What does Genesis 31:33 mean?
ESV: So Laban went into Jacob’s tent and into Leah’s tent and into the tent of the two female servants, but he did not find them. And he went out of Leah’s tent and entered Rachel’s.
NIV: So Laban went into Jacob's tent and into Leah's tent and into the tent of the two female servants, but he found nothing. After he came out of Leah's tent, he entered Rachel's tent.
NASB: So Laban went into Jacob’s tent, and into Leah’s tent, and into the tent of the two slave women, but he did not find them. Then he went out of Leah’s tent and entered Rachel’s tent.
CSB: So Laban went into Jacob's tent, Leah's tent, and the tents of the two concubines, but he found nothing. When he left Leah's tent, he went into Rachel's tent.
NLT: Laban went first into Jacob’s tent to search there, then into Leah’s, and then the tents of the two servant wives — but he found nothing. Finally, he went into Rachel’s tent.
KJV: And Laban went into Jacob's tent, and into Leah's tent, and into the two maidservants' tents; but he found them not. Then went he out of Leah's tent, and entered into Rachel's tent.
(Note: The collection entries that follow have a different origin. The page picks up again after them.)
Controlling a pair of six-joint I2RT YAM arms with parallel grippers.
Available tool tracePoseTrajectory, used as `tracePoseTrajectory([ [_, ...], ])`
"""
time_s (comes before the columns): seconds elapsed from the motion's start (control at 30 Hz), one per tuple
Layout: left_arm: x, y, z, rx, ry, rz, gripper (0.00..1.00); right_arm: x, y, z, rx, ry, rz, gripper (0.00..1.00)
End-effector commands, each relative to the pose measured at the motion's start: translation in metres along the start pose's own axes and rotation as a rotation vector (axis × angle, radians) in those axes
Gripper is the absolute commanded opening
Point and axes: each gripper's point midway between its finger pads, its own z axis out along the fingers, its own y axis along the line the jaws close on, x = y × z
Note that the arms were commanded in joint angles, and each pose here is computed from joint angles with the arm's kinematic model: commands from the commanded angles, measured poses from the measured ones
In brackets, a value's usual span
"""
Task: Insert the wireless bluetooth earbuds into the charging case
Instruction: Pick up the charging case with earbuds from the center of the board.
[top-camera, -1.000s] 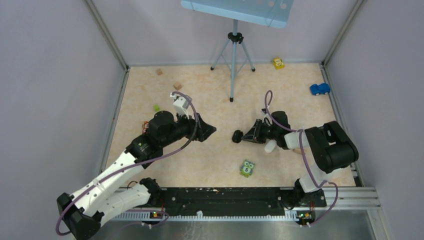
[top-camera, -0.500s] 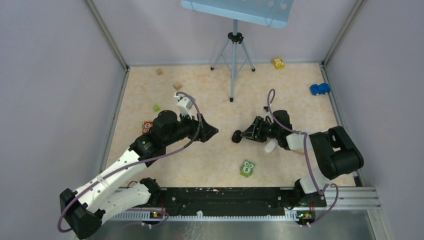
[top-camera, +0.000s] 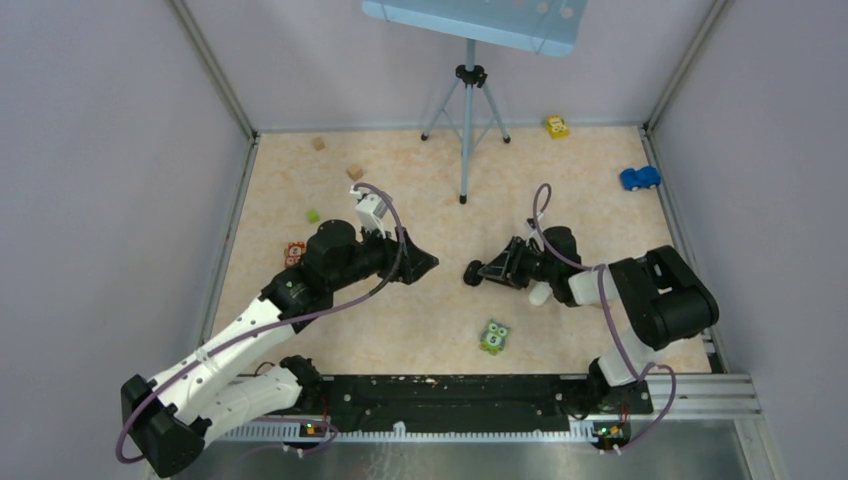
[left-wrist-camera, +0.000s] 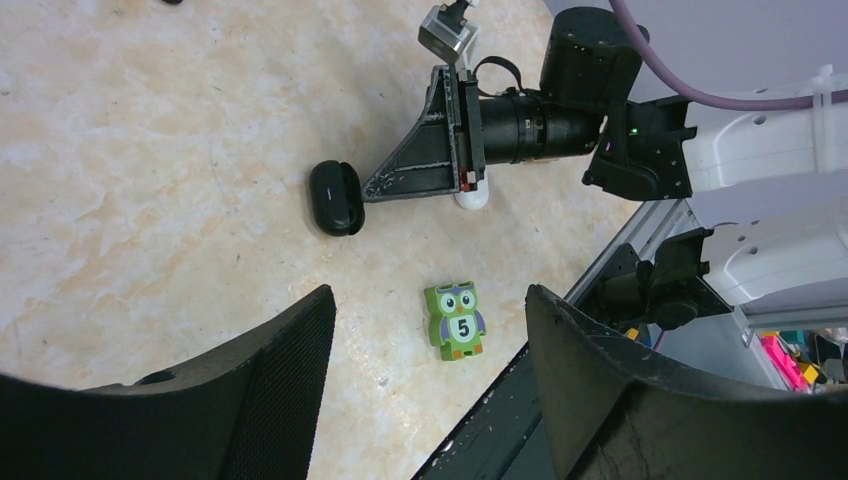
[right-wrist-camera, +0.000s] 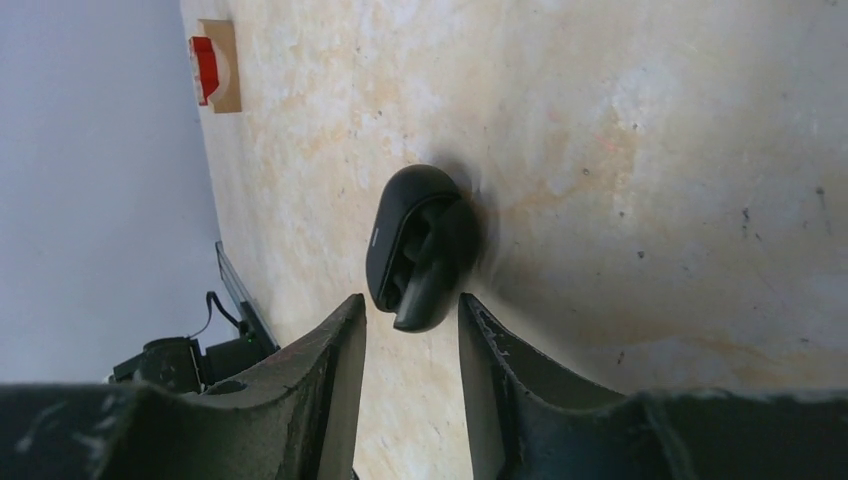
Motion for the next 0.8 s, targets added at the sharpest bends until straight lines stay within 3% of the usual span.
tracePoseTrajectory([
  [0.0, -0.012, -0.008, 0.001, 0.034, -0.040, 0.009, 0.74, 0.001, 0.000, 0.006, -0.019, -0.016, -0.004, 0.36],
  [0.6, -0.004, -0.005, 0.005, 0.037, -0.019, -0.006, 0.74, 0.003, 0.002, 0.004, -0.037, -0.009, -0.027, 0.11],
  [0.7, -0.002, -0.005, 0.007, 0.043, -0.011, -0.011, 0.74, 0.004, 0.001, 0.004, -0.033, -0.004, -0.029, 0.11],
  [0.77, -0.001, -0.005, 0.007, 0.042, -0.010, -0.014, 0.74, 0.004, 0.005, 0.003, -0.048, -0.011, -0.032, 0.18],
])
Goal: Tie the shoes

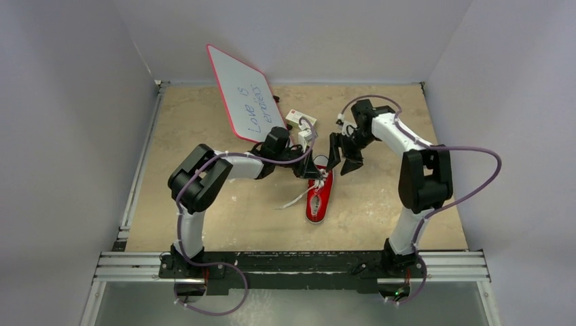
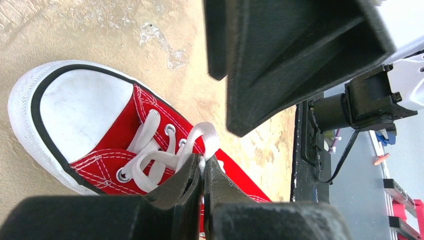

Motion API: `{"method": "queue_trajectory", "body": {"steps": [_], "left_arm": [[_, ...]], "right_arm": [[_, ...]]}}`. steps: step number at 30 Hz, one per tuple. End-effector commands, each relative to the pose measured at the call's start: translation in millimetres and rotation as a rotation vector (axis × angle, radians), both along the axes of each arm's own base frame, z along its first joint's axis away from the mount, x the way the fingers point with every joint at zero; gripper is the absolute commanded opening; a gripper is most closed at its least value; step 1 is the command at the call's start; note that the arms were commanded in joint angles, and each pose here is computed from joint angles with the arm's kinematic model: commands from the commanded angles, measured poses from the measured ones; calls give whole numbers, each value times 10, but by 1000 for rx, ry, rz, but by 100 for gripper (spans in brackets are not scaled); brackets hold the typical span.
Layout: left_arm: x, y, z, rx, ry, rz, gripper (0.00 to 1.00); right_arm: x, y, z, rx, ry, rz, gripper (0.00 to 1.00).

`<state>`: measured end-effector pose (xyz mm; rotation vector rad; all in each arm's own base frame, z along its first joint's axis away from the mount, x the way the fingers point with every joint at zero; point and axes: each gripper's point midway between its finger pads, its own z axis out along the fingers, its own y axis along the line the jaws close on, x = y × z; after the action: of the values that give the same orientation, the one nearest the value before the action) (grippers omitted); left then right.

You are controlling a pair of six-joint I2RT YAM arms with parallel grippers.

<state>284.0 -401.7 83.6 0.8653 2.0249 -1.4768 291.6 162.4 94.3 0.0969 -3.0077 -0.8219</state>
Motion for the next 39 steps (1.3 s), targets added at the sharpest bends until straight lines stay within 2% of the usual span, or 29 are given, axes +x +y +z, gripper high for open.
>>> {"method": "queue_trajectory", "body": {"steps": [1,3,5,15,19,22,25,32,39], "left_arm": [[90,-44,118,-46,-41,7,0],[89,-45,107,-47,-37,7,0],[87,-56,107,-53,-33,3,0],[68,-39,40,-38,-18,-3,0],[78,-36,23,-37,-15,9,0],[83,-56,48,-62,-9,19,0],[84,-65,47,-66,-4,17,0],[85,-69,33,-64,0,13,0],[86,-69,-11,-59,9,11,0]], "right_arm": [[-262,-131,258,-48,-46,-18,64],[-406,98,305,76,-48,-4,63],[-469,270,307,127,-94,19,63],[-219,431,217,111,-315,-34,59],[-236,397,110,74,-301,-35,56],[-261,432,42,86,-269,-23,45],[-289,472,6,89,-255,-5,40],[-346,468,-29,64,-254,20,46],[-378,473,-86,53,-229,32,38]]}}
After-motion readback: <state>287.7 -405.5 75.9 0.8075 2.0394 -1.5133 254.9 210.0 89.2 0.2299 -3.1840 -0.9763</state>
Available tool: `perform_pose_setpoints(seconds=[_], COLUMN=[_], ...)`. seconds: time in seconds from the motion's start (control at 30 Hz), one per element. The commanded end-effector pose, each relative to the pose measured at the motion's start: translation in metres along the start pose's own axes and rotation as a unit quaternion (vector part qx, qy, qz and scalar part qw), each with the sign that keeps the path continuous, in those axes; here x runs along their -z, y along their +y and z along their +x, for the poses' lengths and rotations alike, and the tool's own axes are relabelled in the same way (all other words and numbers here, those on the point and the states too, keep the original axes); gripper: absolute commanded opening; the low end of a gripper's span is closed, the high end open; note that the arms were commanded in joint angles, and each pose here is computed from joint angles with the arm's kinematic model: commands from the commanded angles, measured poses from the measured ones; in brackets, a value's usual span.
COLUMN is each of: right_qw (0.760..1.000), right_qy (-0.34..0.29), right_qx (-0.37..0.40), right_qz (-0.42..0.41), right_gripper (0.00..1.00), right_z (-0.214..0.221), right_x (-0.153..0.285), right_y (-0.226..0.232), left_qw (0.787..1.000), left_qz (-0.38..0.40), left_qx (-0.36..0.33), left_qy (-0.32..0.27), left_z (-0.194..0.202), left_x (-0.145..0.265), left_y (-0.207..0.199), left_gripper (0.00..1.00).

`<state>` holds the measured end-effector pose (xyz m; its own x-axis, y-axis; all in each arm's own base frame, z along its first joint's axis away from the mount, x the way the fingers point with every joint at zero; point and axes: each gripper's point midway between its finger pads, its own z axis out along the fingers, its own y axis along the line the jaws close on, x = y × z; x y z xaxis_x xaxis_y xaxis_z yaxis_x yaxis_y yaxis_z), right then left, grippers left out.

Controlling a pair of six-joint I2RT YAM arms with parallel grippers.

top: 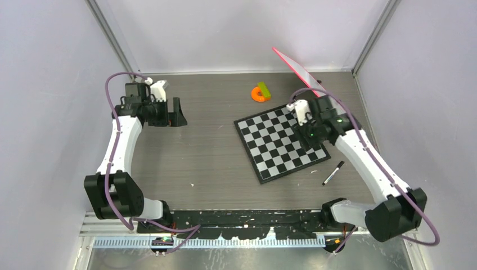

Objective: Write a sentence on the whiteboard
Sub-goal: Move the distractor to the center of the board.

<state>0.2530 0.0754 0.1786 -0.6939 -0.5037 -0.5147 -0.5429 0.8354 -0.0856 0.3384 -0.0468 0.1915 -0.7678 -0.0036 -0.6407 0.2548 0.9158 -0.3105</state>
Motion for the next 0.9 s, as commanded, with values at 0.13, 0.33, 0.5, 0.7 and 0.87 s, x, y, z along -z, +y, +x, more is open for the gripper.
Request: perform_pose_setpoints(seconds=[0.13, 0.33, 0.5, 0.7, 0.87], right_qw=[0.966, 0.931, 0.929, 0.932, 0.935], right_qy=[0.062, 0.101, 0.134, 0.145, 0.167], right_qx=[0.117, 0.174, 0.179, 0.192, 0.174], right_qz=[0.224, 0.305, 0.294, 0.270, 0.259], right_gripper=[0.16, 0.00, 0.00, 0.00, 0.01], right_z=[-0.011, -0.012, 0.002, 0.022, 0.049], right_x=[-0.058, -0.085, -0.106, -0.131, -0.149], right_y=[-0.062, -0.097, -0.116, -0.130, -0.148], left_qw=[0.999, 0.999, 0.999, 0.998, 0.997], left_qz=[-0.010, -0.012, -0.006, 0.008, 0.010], left_qx=[-0.009, -0.015, -0.021, -0.024, -0.026], left_qy=[-0.035, -0.040, -0.050, -0.062, -0.067], left_z=[-0.015, -0.015, -0.016, -0.018, -0.018], left_x=[0.011, 0.017, 0.023, 0.027, 0.029], left_y=[-0.003, -0.006, -0.011, -0.019, -0.021], left_gripper=[1.00, 1.00, 1.00, 1.00, 1.00])
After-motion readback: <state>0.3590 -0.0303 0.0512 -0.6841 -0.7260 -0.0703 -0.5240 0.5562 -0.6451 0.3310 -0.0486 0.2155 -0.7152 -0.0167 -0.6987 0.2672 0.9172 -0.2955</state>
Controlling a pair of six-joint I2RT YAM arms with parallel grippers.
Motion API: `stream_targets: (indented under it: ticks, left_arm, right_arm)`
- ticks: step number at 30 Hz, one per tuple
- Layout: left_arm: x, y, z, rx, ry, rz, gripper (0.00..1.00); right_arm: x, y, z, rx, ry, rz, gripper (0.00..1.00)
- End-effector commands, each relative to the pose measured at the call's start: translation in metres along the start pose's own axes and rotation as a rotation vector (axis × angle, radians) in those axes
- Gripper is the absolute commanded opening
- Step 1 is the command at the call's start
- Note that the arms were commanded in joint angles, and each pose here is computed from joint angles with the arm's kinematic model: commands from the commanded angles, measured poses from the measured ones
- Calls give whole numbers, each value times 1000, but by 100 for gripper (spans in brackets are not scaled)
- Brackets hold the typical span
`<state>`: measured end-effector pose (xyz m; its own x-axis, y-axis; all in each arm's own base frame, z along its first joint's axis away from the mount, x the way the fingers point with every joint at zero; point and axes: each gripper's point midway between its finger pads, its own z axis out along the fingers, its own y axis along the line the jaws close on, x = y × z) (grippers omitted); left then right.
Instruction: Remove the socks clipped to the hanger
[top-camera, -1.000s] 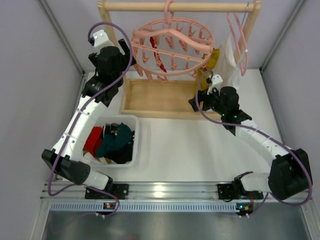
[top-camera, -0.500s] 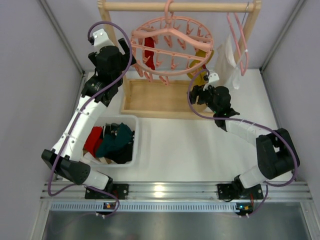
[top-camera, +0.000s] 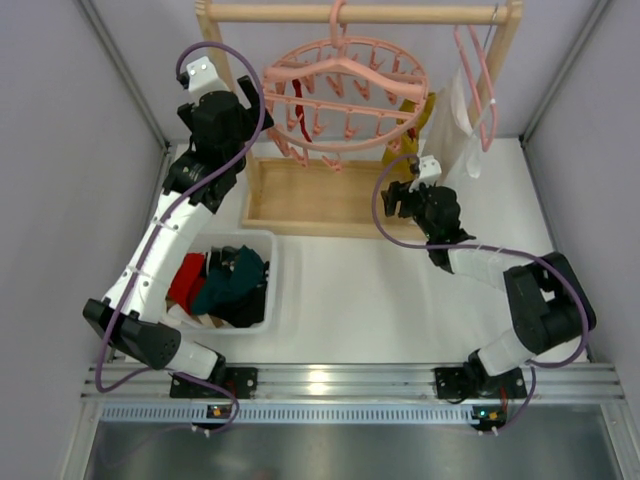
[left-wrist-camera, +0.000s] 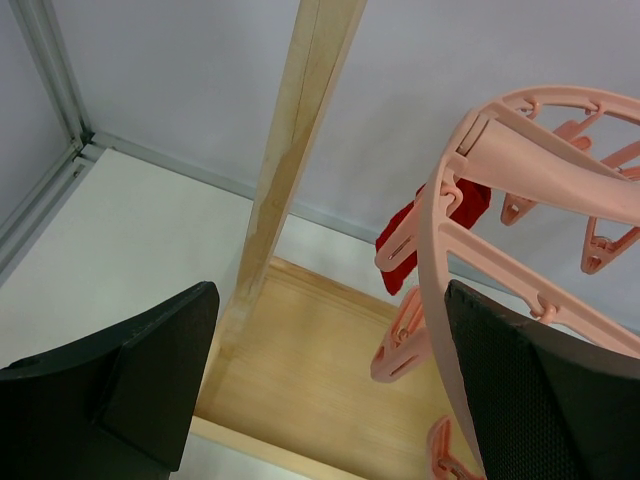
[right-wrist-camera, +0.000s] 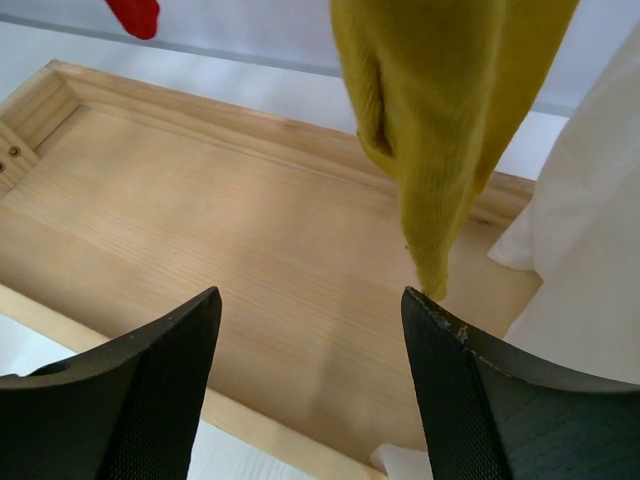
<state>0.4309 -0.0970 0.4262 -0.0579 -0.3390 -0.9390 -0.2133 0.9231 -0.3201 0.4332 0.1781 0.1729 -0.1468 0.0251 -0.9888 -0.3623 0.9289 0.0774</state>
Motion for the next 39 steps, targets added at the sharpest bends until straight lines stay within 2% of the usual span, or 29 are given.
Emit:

NKJV: And Laban went into Jacob’s tent, into Leah’s tent, and into the two maids’ tents, but he did not find them. Then he went out of Leah’s tent and entered Rachel’s tent.
Verse Commentary:
Laban has been warned by God not to interfere with Jacob's return to Canaan (Genesis 31:24). However, Laban has also accused Jacob of stealing his household idols, to which Jacob would have had no claim whatsoever. Neither man knows the identity of the actual thief, but Jacob has rashly invited Laban to search among all of his company's belongings. Specifically, Jacob has declared that if any of his people have Laban's house idols, that person will be killed (Genesis 31:32).

Jacob does not know, of course, that it was his cherished wife, Rachel, who stole the idols from her father and has them in her tent (Genesis 31:19). Thus begins a high-stakes search, first in Jacob's tent, then Leah's, and then Jacob's two servant wives. No house idols are found. Finally, Laban enters Rachel's tent to search for the idols. He's getting warmer, but doesn't anticipate that his daughter has learned from her father's trickery. Rachel has a scheme in mind to avoid being caught.
Verse Context:
Genesis 31:22–42 recounts Laban's pursuit of Jacob and his large company, after learning his son-in-law has left for Canaan without telling him. It takes a week, but Laban catches up. Warned by God in a dream not to say anything to Jacob ''either good or bad,'' Laban instead expresses his hurt to Jacob and accuses him of stealing Laban's house idols. When a search for the idols—cleverly hidden by Rachel without Jacob's knowledge—turns up nothing, Jacob finally expresses all of his complaints about Laban's unfair treatment of him in spite of twenty years of faithful service.
Chapter Summary:
Genesis 31 describes Jacob's difficult separation from Laban, his father-in-law, as well as his boss for twenty years. During that time, Jacob was routinely mistreated and cheated by his master. Commanded by God to return to the land of Canaan, Jacob packs up his wives, children, and all of his possessions and leaves without telling Laban. Laban soon catches up with the large company. Laban and Jacob confront each other bitterly. Eventually, though, they make a covenant of separation and peace.
Chapter Context:
Genesis 30 described the dramatic expansion of Jacob's family and property. Now, after twenty years of working for Laban, the time comes for Jacob to return to his own people. He attempts to sneak away without telling Laban, but Laban soon catches up with him. After bitter confrontations, father and son-in-law make a covenant of separation and peace. Jacob is finally free to begin the next chapter of his life in the Promised Land. First, though, he will need to deal with his brother Esau, whose rage was the main reason Jacob fled in the first place. That encounter is described over the following two chapters.
Book Summary:
The book of Genesis establishes fundamental truths about God. Among these are His role as the Creator, His holiness, His hatred of sin, His love for mankind, and His willingness to provide for our redemption. We learn not only where mankind has come from, but why the world is in its present form. The book also presents the establishment of Israel, God's chosen people. Many of the principles given in other parts of Scripture depend on the basic ideas presented here in the book of Genesis. Within the framework of the Bible, Genesis explains the bare-bones history of the universe leading up to the captivity of Israel in Egypt, setting the stage for the book of Exodus.